__EXERCISE DETAILS__.
From the top of the entries below through the line containing "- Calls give", return every line exactly as written, please, and stop there.
BEGIN MATERIAL SUPPLIED
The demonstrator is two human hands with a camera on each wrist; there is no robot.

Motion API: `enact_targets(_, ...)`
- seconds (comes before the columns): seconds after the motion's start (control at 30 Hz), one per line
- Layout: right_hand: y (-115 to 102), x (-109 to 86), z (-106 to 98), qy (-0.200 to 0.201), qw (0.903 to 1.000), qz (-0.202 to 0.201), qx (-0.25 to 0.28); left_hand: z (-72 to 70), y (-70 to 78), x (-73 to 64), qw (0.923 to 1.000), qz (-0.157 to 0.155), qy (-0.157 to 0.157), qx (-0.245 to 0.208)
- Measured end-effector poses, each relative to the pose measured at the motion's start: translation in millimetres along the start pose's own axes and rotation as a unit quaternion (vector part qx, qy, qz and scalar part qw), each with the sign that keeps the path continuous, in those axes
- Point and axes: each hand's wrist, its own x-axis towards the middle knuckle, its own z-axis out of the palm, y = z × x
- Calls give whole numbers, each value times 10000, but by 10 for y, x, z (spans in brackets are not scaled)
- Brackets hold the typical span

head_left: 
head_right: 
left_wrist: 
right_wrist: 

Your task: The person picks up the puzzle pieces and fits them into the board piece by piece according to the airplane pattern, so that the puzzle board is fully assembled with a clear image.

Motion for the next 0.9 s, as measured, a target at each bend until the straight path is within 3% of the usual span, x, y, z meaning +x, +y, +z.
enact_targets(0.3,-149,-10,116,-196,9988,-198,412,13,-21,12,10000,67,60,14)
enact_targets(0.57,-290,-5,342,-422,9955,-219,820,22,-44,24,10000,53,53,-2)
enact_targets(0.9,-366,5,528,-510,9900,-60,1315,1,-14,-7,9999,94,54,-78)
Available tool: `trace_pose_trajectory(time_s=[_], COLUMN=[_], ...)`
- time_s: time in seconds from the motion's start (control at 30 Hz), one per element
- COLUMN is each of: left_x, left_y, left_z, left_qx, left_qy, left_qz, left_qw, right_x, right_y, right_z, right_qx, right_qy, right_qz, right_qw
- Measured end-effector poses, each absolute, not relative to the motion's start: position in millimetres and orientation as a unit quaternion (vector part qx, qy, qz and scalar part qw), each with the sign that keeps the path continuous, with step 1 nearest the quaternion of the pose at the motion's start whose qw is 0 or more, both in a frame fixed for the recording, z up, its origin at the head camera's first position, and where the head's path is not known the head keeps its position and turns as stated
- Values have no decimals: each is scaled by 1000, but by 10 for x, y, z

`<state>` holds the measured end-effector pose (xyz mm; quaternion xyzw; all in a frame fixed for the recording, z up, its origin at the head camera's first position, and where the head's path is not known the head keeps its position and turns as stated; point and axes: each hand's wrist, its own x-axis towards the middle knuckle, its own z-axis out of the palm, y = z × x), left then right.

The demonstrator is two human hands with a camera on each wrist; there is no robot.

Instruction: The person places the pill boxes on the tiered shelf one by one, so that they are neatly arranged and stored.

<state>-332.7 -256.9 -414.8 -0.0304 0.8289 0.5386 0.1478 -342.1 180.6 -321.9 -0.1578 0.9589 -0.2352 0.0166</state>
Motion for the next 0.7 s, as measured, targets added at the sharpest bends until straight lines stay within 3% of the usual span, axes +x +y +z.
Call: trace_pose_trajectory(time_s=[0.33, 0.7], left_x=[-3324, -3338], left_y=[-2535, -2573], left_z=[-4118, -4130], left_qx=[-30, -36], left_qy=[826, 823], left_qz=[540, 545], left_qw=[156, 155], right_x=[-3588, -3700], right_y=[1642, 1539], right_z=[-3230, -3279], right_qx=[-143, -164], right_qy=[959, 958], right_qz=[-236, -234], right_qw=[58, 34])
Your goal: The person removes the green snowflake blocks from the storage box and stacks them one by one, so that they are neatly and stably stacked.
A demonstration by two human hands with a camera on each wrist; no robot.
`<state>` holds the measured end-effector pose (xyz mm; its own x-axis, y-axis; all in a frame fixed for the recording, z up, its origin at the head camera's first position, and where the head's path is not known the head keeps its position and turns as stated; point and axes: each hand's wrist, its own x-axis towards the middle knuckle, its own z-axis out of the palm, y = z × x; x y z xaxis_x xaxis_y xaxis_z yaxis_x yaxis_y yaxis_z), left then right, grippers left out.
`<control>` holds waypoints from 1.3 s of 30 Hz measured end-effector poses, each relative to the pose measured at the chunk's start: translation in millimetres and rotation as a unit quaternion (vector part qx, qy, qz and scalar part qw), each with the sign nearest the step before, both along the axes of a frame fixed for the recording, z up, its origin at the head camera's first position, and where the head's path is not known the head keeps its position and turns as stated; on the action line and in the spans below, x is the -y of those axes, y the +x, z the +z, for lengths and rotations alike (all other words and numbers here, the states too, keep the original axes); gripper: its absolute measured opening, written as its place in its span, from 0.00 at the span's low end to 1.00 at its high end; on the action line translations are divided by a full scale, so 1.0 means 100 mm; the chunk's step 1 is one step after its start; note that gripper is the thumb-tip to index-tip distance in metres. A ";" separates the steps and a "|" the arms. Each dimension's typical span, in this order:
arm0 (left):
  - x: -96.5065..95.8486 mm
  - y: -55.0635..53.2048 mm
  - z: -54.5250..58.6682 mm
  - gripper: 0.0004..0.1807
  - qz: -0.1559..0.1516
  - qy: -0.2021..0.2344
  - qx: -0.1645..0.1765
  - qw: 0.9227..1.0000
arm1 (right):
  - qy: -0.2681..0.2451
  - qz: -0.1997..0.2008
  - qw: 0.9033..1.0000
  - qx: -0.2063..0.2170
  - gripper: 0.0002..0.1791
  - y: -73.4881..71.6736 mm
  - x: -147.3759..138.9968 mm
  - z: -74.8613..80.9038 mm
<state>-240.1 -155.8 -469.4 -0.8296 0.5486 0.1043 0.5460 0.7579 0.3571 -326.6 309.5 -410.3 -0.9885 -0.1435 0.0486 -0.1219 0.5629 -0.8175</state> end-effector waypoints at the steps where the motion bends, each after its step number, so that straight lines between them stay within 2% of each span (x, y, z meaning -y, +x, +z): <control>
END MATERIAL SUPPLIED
__REPLY__.
The demonstrator is two human hands with a camera on each wrist; there is no robot.

Motion API: `enact_targets(_, ...)`
- seconds (comes before the columns): seconds after the motion's start (control at 30 Hz), one per line
- Layout: right_hand: y (-115 to 102), x (-109 to 86), z (-106 to 98), qy (-0.200 to 0.201), qw (0.903 to 1.000), qz (-0.202 to 0.201), qx (-0.25 to 0.28); left_hand: z (-72 to 70), y (-70 to 78), x (-73 to 64), qw (0.923 to 1.000), qz (-0.157 to 0.155), qy (-0.157 to 0.157), qx (-0.245 to 0.208)
- Measured end-effector poses, each relative to the pose measured at the motion's start: translation in millimetres along the start pose's own axes and rotation as a unit quaternion (vector part qx, qy, qz and scalar part qw), each with the sign that keeps the path continuous, in those axes
- Point and axes: each hand's wrist, its own x-axis towards the middle knuckle, its own z-axis out of the palm, y = z × x
- Calls give whole numbers, each value times 10000, but by 10 for y, x, z (spans in brackets are not scaled)

The complete answer has been presented.